══ Material for this task

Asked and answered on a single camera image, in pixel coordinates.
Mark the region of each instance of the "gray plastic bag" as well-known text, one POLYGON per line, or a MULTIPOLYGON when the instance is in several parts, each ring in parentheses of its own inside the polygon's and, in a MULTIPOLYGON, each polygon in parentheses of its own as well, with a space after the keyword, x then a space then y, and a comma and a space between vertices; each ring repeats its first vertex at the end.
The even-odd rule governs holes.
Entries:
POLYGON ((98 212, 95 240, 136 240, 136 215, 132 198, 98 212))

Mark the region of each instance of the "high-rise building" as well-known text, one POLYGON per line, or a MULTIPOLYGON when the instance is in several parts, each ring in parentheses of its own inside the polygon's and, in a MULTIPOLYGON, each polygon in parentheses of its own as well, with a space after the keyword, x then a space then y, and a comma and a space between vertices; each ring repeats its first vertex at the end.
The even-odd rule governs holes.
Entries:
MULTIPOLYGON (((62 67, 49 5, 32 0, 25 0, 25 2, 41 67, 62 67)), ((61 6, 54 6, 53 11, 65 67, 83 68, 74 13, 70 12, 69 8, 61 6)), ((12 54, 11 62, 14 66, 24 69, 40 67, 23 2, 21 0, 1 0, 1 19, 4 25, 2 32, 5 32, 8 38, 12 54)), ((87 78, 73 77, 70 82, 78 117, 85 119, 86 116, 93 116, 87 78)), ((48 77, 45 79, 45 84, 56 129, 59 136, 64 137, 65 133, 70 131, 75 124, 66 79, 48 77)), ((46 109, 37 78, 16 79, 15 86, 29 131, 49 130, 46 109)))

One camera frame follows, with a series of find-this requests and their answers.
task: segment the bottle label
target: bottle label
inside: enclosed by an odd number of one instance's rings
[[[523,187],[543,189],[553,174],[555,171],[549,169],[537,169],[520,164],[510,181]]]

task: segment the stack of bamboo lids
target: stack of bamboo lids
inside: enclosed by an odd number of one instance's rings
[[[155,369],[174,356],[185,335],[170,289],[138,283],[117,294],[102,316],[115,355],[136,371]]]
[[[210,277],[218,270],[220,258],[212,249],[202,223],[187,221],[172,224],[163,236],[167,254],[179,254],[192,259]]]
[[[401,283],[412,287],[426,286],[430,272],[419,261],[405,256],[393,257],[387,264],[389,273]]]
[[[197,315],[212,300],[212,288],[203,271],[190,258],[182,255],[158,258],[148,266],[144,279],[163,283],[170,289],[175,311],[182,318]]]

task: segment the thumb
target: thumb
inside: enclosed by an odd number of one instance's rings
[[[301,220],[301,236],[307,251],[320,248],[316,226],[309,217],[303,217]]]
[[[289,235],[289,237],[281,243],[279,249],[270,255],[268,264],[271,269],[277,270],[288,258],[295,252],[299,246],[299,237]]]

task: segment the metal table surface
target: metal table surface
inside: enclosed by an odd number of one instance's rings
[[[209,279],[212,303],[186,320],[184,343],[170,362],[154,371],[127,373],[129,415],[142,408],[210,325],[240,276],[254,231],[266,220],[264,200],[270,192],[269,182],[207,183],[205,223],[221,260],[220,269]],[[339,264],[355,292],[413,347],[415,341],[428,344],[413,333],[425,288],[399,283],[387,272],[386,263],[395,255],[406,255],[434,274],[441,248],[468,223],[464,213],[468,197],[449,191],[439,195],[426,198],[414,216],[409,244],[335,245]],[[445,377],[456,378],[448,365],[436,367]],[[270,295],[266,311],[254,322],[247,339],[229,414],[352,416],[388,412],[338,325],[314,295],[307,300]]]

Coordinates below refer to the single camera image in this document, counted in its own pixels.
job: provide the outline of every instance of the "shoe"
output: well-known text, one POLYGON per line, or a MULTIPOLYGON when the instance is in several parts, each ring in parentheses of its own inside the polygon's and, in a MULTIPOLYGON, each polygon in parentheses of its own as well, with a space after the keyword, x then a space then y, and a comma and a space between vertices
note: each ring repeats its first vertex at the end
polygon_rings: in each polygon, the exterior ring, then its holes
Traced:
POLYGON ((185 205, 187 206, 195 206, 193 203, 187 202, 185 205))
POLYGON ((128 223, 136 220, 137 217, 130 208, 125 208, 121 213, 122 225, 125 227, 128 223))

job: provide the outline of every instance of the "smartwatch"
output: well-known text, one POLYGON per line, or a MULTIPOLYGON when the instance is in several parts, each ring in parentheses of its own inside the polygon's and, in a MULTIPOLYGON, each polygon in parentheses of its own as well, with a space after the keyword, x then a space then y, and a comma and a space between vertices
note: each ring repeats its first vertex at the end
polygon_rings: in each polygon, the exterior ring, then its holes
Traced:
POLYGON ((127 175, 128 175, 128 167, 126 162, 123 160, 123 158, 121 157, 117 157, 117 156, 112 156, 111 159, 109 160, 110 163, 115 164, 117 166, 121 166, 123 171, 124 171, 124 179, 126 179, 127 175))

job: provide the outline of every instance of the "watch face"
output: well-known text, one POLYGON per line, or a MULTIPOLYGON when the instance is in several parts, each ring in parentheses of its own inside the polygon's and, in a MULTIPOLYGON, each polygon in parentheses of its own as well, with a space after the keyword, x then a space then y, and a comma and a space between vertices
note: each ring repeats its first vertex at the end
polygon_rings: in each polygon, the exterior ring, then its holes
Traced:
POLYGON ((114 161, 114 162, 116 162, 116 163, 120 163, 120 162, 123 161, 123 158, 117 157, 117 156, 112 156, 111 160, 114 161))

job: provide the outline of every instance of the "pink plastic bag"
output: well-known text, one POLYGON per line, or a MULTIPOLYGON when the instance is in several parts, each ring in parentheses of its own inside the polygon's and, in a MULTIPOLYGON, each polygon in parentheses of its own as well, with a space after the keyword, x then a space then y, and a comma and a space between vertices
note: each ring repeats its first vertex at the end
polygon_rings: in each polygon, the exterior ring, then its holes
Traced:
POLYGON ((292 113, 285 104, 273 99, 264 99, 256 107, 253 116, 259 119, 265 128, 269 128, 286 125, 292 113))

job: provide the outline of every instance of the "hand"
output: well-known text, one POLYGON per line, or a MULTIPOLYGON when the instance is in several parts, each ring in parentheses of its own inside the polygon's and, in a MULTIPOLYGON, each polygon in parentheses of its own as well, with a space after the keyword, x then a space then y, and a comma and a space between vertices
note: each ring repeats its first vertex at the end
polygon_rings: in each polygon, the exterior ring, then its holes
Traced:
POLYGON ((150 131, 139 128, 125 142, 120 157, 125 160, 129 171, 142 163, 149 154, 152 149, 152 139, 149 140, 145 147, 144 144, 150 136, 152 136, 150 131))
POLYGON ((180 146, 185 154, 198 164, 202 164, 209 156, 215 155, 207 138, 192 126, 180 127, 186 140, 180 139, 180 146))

════

- **What you will do**: Of all the lines in the entries, count those with the string "segment", and report only that number.

- **Answer to the exercise**: 4